TROPOMI_files.sort()

#### Get what TROPOMI would have seen looking at GEOS-Chem and save one pkl file per TROPOMI file (i.e., Step1_convert_GC)

In [5]:
def apply_tropomi_operator_to_one_tropomi_file(TROPOMI_file):
    
    result = apply_tropomi_operator(
        filename = TROPOMI_file,
        n_elements = False,
        gc_startdate = start_time_of_interest,
        gc_enddate = end_time_of_interest,
        xlim = [-180, 180],
        ylim = [-90, 90],
        gc_cache = config["gccache"],
        build_jacobian = False,
        sensi_cache = False)
    
    save_obj(result, os.path.join(config["workdir"], "step1", os.path.basename(TROPOMI_file).replace(".nc","_GCtoTROPOMI.pkl")))

# Run the function across as many cores as you have
num_processes = multiprocessing.cpu_count()
with multiprocessing.Pool(processes=num_processes) as pool:
    pool.map(apply_tropomi_operator_to_one_tropomi_file, TROPOMI_files)
    pool.close()
    pool.join()

#### Regrid the TROPOMI and GEOS-Chem data to daily averages on the 4 x 5 grid (i.e., Step2_regrid_fast)

In [8]:
# Read any of the GEOS-Chem files to get the lat/lon grid
with xr.open_dataset(glob.glob(os.path.join(config["gccache"], "GEOSChem.SpeciesConc*.nc4"))[0]) as data:
    LON = data["lon"].values
    LAT = data["lat"].values
    
# List of all days in our time range of interest
alldates = np.arange(start_time_of_interest, end_time_of_interest + np.timedelta64(1, 'D'), dtype='datetime64[D]')
alldates = [day.astype(datetime.datetime).strftime("%Y%m%d") for day in alldates]
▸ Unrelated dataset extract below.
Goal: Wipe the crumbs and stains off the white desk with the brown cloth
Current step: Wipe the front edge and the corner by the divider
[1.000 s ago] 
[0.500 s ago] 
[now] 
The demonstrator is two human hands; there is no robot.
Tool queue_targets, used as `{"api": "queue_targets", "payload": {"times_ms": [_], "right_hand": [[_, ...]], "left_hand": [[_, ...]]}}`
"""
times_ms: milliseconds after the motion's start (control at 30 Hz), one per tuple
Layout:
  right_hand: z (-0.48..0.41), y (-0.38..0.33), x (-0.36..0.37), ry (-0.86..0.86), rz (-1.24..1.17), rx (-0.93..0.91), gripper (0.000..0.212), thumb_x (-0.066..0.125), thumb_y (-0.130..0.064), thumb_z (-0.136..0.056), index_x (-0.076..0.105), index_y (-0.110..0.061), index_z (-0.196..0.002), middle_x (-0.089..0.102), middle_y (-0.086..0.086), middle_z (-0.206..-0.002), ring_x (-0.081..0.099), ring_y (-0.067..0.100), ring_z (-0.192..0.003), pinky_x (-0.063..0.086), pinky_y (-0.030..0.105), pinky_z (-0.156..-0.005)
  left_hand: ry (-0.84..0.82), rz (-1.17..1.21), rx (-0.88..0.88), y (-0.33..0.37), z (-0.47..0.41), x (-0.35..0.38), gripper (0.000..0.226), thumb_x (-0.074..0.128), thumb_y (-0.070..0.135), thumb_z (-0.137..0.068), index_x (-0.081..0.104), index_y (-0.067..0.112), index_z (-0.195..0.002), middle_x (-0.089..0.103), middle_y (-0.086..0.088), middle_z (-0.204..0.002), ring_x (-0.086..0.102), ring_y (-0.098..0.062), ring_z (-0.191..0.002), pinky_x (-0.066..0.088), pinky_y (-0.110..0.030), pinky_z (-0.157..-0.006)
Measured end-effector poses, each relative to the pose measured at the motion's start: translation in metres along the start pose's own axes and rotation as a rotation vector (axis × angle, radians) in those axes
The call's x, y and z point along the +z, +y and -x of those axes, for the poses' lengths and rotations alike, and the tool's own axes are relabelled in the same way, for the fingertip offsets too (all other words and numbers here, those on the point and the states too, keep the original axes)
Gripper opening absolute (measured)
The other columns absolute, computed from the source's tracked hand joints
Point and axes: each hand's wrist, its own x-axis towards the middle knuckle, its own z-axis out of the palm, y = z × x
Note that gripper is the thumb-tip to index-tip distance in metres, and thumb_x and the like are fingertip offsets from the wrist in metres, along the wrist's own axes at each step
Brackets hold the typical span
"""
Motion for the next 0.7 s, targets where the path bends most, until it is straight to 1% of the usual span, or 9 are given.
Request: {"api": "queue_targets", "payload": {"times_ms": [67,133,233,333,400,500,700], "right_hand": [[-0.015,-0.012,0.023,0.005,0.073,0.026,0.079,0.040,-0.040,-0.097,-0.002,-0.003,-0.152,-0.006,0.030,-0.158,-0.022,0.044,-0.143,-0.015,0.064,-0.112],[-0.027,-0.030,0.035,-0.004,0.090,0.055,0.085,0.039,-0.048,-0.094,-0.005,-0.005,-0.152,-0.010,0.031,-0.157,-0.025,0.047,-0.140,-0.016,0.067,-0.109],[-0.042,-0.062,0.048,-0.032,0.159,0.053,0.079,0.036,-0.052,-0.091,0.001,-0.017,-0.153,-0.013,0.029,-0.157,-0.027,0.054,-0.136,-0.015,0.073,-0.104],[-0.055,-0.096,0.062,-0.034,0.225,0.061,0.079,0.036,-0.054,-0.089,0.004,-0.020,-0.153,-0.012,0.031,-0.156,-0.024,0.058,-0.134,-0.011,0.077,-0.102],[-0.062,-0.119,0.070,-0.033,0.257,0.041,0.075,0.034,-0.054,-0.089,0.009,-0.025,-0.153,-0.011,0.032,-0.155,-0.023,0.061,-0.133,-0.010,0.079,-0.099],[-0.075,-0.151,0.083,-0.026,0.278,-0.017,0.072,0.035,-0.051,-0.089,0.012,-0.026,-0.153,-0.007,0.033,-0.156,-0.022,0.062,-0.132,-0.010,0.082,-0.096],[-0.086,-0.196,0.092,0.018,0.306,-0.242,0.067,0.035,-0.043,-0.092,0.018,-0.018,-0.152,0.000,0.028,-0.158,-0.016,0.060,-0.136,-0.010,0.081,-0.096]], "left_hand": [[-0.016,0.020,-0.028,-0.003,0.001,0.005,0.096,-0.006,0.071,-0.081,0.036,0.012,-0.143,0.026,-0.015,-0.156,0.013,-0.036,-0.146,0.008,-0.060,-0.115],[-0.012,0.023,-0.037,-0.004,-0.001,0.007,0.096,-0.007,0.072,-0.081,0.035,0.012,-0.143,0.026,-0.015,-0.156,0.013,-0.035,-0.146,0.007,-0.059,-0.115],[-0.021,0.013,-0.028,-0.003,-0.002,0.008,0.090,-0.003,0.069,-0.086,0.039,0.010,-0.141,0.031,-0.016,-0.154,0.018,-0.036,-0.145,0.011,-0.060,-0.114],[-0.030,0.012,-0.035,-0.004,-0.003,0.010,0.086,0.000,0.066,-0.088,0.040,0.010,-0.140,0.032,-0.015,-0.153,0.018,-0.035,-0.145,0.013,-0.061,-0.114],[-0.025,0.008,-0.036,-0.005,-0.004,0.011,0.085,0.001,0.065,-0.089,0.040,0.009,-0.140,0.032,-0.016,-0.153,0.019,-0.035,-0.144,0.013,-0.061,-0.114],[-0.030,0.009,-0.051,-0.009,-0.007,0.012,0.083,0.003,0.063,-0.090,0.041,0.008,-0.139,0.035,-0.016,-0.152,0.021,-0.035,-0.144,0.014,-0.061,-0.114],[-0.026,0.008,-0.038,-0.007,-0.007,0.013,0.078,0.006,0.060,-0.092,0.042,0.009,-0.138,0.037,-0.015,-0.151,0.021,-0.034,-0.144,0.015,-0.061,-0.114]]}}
# Initialize arrays for regridding
daily_TROPOMI = np.zeros((len(LON), len(LAT), len(alldates)))
daily_GC = np.zeros((len(LON), len(LAT), len(alldates)))
daily_count = np.zeros((len(LON), len(LAT), len(alldates)))

# List of files from step 1 to get data to regrid from
files_from_step1 = glob.glob(os.path.join(config["workdir"], "step1", "*.pkl"))
files_from_step1.sort()

# Perform regridding
for file in files_from_step1:
    obs_GC = load_obj(file)["obs_GC"]
    NN = obs_GC.shape[0]
    if NN == 0:
        continue
    
    # For each TROPOMI obsevation, assign it to a GEOS-Chem grid cell
    for iNN in range(NN):
        
        # Which day are we on (this is not perfect right now because orbits can cross from one day to the next...
        # but it is the best we can do right now without changing apply_tropomi_operator)
        file_times = re.search(r'(\d{8}T\d{6})_(\d{8}T\d{6})', file)
        date = datetime.datetime.strptime(file_times.group(1), "%Y%m%dT%H%M%S").strftime("%Y%m%d")
        time_ind = alldates.index(date)

        c_TROPOMI, c_GC, lon0, lat0 = obs_GC[iNN, :4]
        ii = nearest_loc(lon0, LON, tolerance=5)
        jj = nearest_loc(lat0, LAT, tolerance=4)
        daily_TROPOMI[ii, jj, time_ind] += c_TROPOMI
        daily_GC[ii, jj, time_ind] += c_GC
        daily_count[ii, jj, time_ind] += 1

# Normalize by how many observations got assigned to a grid cell to finish the regridding
daily_count[daily_count == 0] = np.nan
daily_TROPOMI = daily_TROPOMI / daily_count
daily_GC = daily_GC / daily_count

# Change order of dimensions
regrid_CH4 = np.einsum("ijl->lji", daily_TROPOMI) # (lon, lat, time) -> (time, lat, lon)
regrid_GC = np.einsum("ijl->lji", daily_GC) # (lon, lat, time) -> (time, lat, lon)

# Write the netCDF file
outputname = os.path.join(config["workdir"], "step2", "Daily_CH4.nc")
with Dataset(outputname, "w", format="NETCDF4_CLASSIC") as dataset:
    
    lat = dataset.createDimension("lat", len(LAT))
    lon = dataset.createDimension("lon", len(LON))
    time = dataset.createDimension("time", len(alldates))
    
    latitudes = dataset.createVariable("lat", "f8", ("lat",))
    longitudes = dataset.createVariable("lon", "f8", ("lon",))
    dates = dataset.createVariable("date", "i", ("time",))
    
    nc_CH4 = dataset.createVariable("CH4", "f8", ("time", "lat", "lon"))
    nc_GC = dataset.createVariable("GC", "f8", ("time", "lat", "lon"))
    
    latitudes[:] = LAT
    longitudes[:] = LON
    dates[:] = alldates
    nc_CH4[:, :, :] = regrid_CH4
    nc_GC[:, :, :] = regrid_GC